Southern spectacle moving north
--- Photos (one is below the text) by Thomas Hook
With leaves like ferns, beautiful, sweet-smelling pink-puffball flowers and a tropical aesthetic, mimosa trees are moving north with global warming. These fast-growing, messy and rather short-lived trees are becoming increasingly common in southern New England. I think that they’re beautiful, romantic and a bit sadness-producing. And unlike most trees in our region, they bloom into late summer.
They also create a bit of a jungle feeling, which takes a while to get used to in our clime, but then our clime is changing.
Try to ignore their overproduction of seedpods, which means that if you have a mimosa you may soon have a mimosa population explosion.
Get used to those drawbacks and enjoy the spectacle that these immigrants from the South create.
Mr. Hook, a distinguished nature photographer, took these pictures last week on his andhis wife’s forested land in Southbury, Conn.
-- Robert Whitcomb
Functional but creepy
-- Photo and information by Thomas Hook
Mr. Hook notes that "Insects are everywhere. The exact number is unknown but there are at least a million separate species.''
So he joined a a Facebook group called Insects of Connecticut.
This spring and summer, while gardening, cleaning house, driving, or whatever, he has noticed a number of interesting types that have enhanced his appreciation for these six-legged creatures.
So, camera in hand, he goes on the hunt in his yard, on the edge of steep woodland in Southbury, Conn.
This female Pelecinad wasp crossed his path one day. She is not one that will likely sting us.
She uses her long slender abdomen to thrust into the soil in search of grubs. When finding one, she lays an egg on it and when the egg hatches, the larva penetrates the body of the defenseless grub and eats it from the inside out.

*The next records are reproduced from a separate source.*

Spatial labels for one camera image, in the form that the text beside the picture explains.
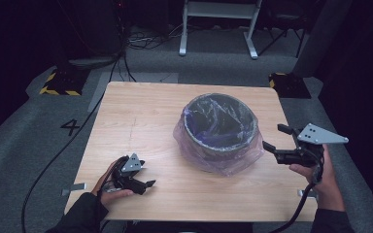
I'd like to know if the long black floor cable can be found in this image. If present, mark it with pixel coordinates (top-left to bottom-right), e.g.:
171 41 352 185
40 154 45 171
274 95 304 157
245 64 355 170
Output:
20 54 127 233

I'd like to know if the grey tape strip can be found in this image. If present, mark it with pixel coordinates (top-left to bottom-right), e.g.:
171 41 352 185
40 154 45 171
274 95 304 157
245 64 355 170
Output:
60 182 87 197
296 188 319 200

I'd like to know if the black tripod stand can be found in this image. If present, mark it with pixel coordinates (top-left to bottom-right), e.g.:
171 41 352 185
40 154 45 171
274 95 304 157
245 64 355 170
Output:
256 0 309 60

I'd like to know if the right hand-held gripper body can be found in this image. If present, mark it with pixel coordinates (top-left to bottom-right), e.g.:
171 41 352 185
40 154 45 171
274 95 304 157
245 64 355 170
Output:
272 122 350 168

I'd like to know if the green ribbed trash bin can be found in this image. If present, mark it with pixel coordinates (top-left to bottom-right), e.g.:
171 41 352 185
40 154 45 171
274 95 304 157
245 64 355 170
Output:
182 92 260 164

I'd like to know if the person's right hand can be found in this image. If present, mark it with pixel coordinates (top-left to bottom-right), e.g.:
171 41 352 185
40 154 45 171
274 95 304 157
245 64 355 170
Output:
288 144 346 214

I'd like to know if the grey slanted post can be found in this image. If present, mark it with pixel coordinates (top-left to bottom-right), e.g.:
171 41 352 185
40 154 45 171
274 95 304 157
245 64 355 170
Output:
291 0 355 79

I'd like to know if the left hand-held gripper black cable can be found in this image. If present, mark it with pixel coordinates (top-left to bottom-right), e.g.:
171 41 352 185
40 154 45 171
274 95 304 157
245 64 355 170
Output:
96 155 130 202

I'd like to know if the right hand-held gripper black cable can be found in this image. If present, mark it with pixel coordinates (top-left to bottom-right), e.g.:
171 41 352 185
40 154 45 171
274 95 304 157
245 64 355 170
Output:
267 154 325 233

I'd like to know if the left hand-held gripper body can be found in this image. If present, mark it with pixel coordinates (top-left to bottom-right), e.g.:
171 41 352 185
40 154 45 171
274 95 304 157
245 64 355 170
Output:
111 152 149 196

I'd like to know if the tangle of floor cables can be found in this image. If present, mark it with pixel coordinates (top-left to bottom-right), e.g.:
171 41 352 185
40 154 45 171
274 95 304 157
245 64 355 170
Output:
125 22 183 51

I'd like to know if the hand-held gripper black cable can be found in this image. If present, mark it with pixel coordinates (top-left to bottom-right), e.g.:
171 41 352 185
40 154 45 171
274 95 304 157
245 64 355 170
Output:
96 155 130 202
267 154 325 233

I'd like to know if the purple plastic trash bag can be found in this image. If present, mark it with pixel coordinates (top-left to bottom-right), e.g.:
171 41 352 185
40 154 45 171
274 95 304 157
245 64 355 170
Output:
172 92 266 178

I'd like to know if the white metal stand frame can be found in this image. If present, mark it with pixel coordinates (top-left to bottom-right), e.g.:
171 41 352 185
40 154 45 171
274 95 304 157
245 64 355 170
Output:
178 0 263 61

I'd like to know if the black yellow striped stand base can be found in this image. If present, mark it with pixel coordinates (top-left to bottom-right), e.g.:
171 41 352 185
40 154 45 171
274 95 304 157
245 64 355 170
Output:
268 72 313 100
39 67 90 97

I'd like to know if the person's left hand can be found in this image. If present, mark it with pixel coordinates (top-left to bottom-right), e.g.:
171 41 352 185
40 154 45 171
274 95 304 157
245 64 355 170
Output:
91 159 134 209

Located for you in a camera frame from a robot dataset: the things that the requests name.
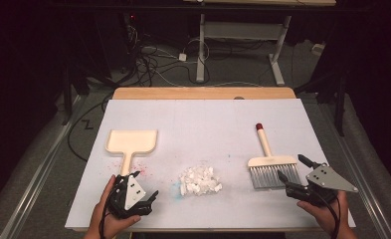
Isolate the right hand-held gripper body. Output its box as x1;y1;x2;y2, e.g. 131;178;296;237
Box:
285;163;359;207

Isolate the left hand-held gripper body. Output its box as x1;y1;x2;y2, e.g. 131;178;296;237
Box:
106;173;153;220

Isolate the cream brush with grey bristles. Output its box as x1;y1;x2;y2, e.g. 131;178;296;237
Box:
247;122;302;190

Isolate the pile of white paper scraps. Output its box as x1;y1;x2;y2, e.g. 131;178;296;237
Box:
178;164;224;197

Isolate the person's left hand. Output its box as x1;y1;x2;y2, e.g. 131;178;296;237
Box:
89;174;142;237

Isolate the person's right hand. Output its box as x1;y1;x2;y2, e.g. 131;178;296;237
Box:
295;190;350;235

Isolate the cream plastic dustpan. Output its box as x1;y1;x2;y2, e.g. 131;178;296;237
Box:
104;128;159;177

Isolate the black metal stand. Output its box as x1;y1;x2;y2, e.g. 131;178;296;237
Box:
61;63;92;126
295;68;350;137

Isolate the white table mat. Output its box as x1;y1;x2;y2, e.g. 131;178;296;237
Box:
64;98;357;232

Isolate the wooden table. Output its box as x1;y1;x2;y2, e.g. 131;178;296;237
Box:
73;87;331;233

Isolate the small white box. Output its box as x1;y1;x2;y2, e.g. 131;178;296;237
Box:
311;43;326;56

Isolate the white-legged desk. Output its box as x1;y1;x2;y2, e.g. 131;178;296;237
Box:
182;0;337;87

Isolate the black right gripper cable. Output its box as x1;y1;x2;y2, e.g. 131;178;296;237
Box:
315;190;341;239

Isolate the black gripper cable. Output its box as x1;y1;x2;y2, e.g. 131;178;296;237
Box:
315;190;341;239
98;185;117;239

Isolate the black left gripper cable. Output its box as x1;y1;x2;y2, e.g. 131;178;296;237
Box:
98;185;117;239

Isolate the aluminium rail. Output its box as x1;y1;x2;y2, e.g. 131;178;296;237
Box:
0;95;86;239
316;99;391;239

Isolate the long black floor cable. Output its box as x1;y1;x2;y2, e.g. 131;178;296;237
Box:
67;96;115;163

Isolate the white floor cable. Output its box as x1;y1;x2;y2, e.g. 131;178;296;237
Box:
142;45;265;89

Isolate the bundle of black floor cables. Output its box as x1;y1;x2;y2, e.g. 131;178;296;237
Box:
125;24;212;88

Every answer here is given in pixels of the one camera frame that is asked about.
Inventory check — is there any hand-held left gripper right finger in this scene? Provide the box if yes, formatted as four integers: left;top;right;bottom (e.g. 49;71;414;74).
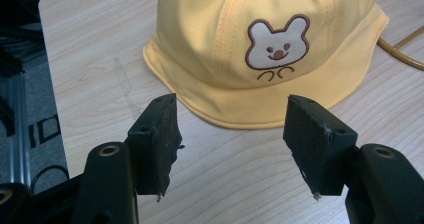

While this is gruesome, it explains why this wasp has evolved into her current shape -- very functional but still a little bit creepy.
Meanwhile, we wonder how many species of insects global warming will send us in New England.
Backyard bathing beauty
Photos by Thomas Hook, taken in Southbury, Conn.
I have always loved the little lush worlds of backyard ponds, especially with frogs residing there. (See photo below.) There's so much life in such small places, and it's all so alluring on a hot day. The trick is to keep the raccoons from eating the frogs.
This tiny pond is at the bottom of a steep wooded hill, whose springs feed the pond.
-- Robert Whitcomb
Want to dance?
"Floating in space, here's a Yellow and Black Garden spider that has its web on our front porch. It's a very small creature magnified by the use of a macro lens. I erased the web because it was distracting.''
Whenever I see a spider, I unfortunately think of "Design,'' the great Robert Frost poem below:
I found a dimpled spider, fat and white,
On a white heal-all, holding up a moth
Like a white piece of rigid satin cloth --
Assorted characters of death and blight
Mixed ready to begin the morning right,
Like the ingredients of a witches' broth --
A snow-drop spider, a flower like a froth,
And dead wings carried like a paper kite.
What had that flower to do with being white,
The wayside blue and innocent heal-all?
What brought the kindred spider to that height,
Then steered the white moth thither in the night?
What but design of darkness to appall?--
If design govern in a thing so small.
Beautiful beast
--- Photo by Thomas Hook
This creature, resting on a milkweed leaf in Southbury, Conn., is a Candy-striped Leafhopper. Mr. Hook used a macro-lens to get this shot of this less-than-half-an-inch-long animal. Good things come in very small packages!
Note: We erroneously rendered it "Candy-stripped,'' in an earlier version. Apologies to Mr. Hook!